Oireachtas Joint and Select Committees

Tuesday, 31 January 2017

Joint Oireachtas Committee on Agriculture, Food and the Marine

Challenges within the Organic Farming Sector: Discussion

4:00 pm

Mr. Enda Monaghan:

I would say it is between 70 cent and €1 per kilogramme. It depends on whether one is part of a group that is strong enough to negotiate. I was involved with a group and we met a factory that brushed us aside. We said that was fine and that we would not supply any organic beef to it but, rather, that we would sell it to the conventional market. After two weeks, the factory came back to us because it had identified its market but could not get any beef to sell into it. As a result, we did a good deal.

It is a pity that the cost to the local butcher is too great. If get less than €1 per kilogramme from a lamb, the most I will make is €20 but the average would be more likely to be €12 or €15. Every time the lamb is handled thereafter, the price seems to double. I do not know why lamb is so expensive for the housewife, particularly if we are only getting 15% more. Local butchers have to pay a licence fee and they do not want to bother doing that. If the Government were serious about promoting organic produce, it would be helping butchers and retailers to get that licence for nothing.

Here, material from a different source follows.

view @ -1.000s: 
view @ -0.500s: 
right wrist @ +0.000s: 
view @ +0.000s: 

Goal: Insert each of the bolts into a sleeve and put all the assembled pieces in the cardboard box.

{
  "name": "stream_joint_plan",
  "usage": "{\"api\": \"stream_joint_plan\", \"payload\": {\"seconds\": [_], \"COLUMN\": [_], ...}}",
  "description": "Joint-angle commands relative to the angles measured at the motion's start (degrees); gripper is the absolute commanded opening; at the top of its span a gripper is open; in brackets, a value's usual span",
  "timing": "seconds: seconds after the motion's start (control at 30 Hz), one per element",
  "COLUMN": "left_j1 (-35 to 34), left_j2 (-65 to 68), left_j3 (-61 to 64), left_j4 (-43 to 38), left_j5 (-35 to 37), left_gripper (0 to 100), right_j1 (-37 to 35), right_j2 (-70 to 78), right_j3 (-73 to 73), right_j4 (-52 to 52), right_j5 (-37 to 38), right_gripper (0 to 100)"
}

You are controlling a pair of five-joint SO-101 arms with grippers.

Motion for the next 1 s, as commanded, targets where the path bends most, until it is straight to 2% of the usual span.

The licence is a barrier in front of us.

Another thing that is often said is that the polluter pays. We are not polluting but we are still paying. There is something wrong there. We are producing the cleanest food in Europe. When we were dealing with the factory they told us that the Germans could not figure out how there were so many zeros when they test the food. I saw a report that came from Sweden. Conventional food had a toxicity of 0.15%, and organic had 0.0003%. It is 1,000 times less toxic. We are the same here. Our beef and lamb and food in general is of a higher class than central Europe because we do not have the pollution from industrial chimneys over the years, but our organic is simply superior. We are not getting paid though, and barriers are put in front of those with licences. The Government should be dealing directly with the certification bodies and paying them. It should not be up to us. They should be going to the butchers and giving them a grant to promote organic.